- Born: Bolesław "Bolek" Wysłouch Poland
- Education: Massachusetts Institute of Technology (PhD)
- Known for: Heavy-ion collision research Quark-gluon plasma studies
- Relatives: Seweryn Wysłouch (grandfather)
- Awards: Member, American Academy of Arts and Sciences (2023) Fellow, American Physical Society (2013)
- Scientific career
- Fields: Nuclear physics, Particle physics
- Workplaces: Massachusetts Institute of Technology
- Doctoral advisor: Ulrich Becker

= Boleslaw Wyslouch (professor) =

Polish-American physicist

Boleslaw "Bolek" Wyslouch is a Polish-American physicist working in nuclear and high-energy physics, particularly the study of heavy ion collisions at high energies. He is a Jerrold R. Zacharias Professor of Physics at the Massachusetts Institute of Technology (MIT), where he serves as the Director of the Bates Research and Engineering Center.

==Education==
Wyslouch studied physics at the University of Warsaw but left Poland in 1981 without completing his degree. He subsequently conducted undergraduate research at CERN (Geneva) and CEA Saclay (Paris) in 1981-1982. In 1983, he began his doctoral studies at MIT, conducting research with the MARK-J experiment at DESY (Hamburg). He received his PhD in physics from MIT in 1987.

==Career==
Following his doctoral work, Wyslouch held postdoctoral appointments at MIT’s Laboratory for Nuclear Science and at the European Organization for Nuclear Research (CERN) in Geneva, Switzerland.

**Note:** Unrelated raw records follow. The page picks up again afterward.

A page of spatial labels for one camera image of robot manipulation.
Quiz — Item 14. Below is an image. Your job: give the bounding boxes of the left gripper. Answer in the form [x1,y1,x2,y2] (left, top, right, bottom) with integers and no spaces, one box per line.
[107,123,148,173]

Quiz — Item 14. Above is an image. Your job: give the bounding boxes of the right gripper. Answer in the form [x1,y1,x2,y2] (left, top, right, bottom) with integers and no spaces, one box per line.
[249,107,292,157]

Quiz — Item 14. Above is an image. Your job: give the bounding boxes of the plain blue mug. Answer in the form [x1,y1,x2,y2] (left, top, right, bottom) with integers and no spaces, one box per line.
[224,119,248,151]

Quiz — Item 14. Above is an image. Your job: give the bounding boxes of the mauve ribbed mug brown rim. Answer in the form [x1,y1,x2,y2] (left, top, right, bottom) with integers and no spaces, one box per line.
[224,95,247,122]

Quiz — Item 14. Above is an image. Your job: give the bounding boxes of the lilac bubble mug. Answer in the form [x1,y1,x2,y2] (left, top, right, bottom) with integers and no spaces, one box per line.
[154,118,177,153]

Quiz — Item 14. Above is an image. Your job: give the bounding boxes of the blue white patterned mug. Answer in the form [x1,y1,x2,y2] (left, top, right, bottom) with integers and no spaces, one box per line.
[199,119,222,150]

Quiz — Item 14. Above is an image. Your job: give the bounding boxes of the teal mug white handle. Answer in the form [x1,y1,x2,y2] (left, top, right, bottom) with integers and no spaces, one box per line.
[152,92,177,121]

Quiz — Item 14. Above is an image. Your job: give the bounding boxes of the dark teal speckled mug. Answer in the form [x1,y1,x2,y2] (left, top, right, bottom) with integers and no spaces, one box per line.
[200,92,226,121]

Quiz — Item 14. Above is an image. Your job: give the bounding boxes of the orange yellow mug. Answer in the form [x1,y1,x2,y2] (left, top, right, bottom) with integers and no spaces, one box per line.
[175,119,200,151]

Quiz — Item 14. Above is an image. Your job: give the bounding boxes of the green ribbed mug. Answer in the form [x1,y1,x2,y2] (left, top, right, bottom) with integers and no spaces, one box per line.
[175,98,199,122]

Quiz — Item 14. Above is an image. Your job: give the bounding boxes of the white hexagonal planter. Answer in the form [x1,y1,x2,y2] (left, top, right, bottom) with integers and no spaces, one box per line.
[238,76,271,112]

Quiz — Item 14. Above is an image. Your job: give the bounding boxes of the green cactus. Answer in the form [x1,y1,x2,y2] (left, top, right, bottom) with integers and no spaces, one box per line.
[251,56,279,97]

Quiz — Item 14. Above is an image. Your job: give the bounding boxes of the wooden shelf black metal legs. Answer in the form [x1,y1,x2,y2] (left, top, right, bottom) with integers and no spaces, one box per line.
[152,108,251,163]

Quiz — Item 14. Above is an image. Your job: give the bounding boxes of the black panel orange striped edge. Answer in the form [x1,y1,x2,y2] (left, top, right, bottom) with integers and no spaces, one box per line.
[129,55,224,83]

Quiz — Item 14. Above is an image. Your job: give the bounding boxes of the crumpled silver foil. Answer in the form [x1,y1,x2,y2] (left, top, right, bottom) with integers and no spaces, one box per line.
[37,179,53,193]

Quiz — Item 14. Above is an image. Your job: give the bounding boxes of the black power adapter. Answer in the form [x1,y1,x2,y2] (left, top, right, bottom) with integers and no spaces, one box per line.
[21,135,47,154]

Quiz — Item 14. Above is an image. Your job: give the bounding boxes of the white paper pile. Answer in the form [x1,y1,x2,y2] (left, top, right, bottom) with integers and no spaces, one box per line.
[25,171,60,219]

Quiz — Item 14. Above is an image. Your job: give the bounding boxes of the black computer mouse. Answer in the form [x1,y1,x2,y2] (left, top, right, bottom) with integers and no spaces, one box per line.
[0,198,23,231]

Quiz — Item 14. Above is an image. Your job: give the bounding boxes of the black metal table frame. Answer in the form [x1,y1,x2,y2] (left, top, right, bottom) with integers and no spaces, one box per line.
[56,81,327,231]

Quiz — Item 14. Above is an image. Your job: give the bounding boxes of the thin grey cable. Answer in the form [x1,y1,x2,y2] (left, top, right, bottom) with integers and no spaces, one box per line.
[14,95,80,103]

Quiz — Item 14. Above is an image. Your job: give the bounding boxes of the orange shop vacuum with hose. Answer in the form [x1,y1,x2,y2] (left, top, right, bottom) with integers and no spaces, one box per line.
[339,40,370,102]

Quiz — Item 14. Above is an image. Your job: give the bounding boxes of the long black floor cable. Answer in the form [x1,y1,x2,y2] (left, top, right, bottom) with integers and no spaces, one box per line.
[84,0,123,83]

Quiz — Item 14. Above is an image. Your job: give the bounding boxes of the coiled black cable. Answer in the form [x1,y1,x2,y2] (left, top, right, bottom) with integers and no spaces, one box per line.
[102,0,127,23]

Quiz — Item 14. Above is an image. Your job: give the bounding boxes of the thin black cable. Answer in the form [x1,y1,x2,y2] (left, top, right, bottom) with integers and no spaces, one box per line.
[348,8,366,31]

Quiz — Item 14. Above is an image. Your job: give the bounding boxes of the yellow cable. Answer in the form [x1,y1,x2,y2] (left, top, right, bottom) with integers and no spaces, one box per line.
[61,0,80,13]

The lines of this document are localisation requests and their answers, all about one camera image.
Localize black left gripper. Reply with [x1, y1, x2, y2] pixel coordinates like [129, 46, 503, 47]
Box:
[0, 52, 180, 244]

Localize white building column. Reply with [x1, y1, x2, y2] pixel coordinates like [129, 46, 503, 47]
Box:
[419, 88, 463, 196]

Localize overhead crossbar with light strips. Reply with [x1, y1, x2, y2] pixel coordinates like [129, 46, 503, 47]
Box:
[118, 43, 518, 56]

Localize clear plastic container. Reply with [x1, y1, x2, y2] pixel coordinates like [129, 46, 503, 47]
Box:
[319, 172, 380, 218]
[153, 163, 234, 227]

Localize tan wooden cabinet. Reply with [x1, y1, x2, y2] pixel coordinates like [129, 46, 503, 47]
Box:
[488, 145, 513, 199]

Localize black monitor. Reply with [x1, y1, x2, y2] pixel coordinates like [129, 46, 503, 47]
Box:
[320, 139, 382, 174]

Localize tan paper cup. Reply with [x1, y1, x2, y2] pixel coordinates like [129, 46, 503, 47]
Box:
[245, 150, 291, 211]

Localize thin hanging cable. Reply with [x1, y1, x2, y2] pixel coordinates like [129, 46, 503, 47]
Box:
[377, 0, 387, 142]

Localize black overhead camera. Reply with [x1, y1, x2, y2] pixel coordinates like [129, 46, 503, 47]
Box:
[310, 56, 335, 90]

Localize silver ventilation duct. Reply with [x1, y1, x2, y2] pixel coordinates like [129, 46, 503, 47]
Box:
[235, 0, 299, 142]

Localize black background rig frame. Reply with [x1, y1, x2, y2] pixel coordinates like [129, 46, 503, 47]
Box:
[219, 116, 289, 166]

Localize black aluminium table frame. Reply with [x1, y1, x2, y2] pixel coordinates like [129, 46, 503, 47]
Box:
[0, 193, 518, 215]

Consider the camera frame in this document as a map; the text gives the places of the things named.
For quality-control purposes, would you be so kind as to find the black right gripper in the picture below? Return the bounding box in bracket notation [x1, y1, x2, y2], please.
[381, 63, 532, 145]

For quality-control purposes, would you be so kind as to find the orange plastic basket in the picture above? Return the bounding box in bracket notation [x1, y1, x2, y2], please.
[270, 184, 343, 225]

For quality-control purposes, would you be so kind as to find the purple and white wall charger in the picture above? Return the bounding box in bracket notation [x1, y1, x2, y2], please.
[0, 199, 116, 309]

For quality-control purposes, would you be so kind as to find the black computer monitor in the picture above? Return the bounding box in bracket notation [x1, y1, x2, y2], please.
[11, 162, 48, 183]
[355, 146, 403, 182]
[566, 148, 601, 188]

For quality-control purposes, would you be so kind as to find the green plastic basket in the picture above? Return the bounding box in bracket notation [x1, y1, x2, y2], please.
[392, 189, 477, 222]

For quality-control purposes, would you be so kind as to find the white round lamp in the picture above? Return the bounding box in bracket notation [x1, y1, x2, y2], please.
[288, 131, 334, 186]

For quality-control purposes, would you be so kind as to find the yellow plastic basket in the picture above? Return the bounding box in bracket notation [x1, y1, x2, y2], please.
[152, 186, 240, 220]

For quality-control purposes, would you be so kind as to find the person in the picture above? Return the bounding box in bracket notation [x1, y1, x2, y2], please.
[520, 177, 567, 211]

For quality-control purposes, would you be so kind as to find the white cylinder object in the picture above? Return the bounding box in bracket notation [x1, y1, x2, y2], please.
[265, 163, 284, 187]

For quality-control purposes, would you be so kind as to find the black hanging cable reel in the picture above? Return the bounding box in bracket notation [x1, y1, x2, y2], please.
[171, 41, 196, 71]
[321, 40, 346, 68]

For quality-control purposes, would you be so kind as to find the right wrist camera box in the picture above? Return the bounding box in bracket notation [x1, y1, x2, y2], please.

In 1991, Wyslouch joined the MIT faculty as an Assistant Professor in the Department of Physics. He was promoted to Associate Professor with tenure in 1998 and became a full Professor in 2002.

Between 2015 and 2026, Wyslouch has served as the Director of the Laboratory for Nuclear Science at MIT. Since 2018, he is serving as the Director of the Bates Research and Engineering Center.

==Awards and honors==
- 2023: Elected Member, American Academy of Arts and Sciences
- 2013: Elected Fellow, American Physical Society
- 2004: William W. Buechner Teaching Prize, MIT

==Selected publications==
- B. Mueller, J. Schukraft, B. Wyslouch, “First Results from Pb+Pb Collisions at the LHC,” Annual Review of Nuclear and Particle Science 62 (2012): 361–386.
- CMS Collaboration, “Observation and studies of jet quenching in PbPb collisions at 2.76 TeV,” Physical Review C 84 (2011): 024906.
- B. B. Back et al. (PHOBOS Collaboration), “Charged particle multiplicity near mid-rapidity in central Au + Au collisions at √s = 56 GeV and 130 GeV,” Physical Review Letters 85 (2000): 3100.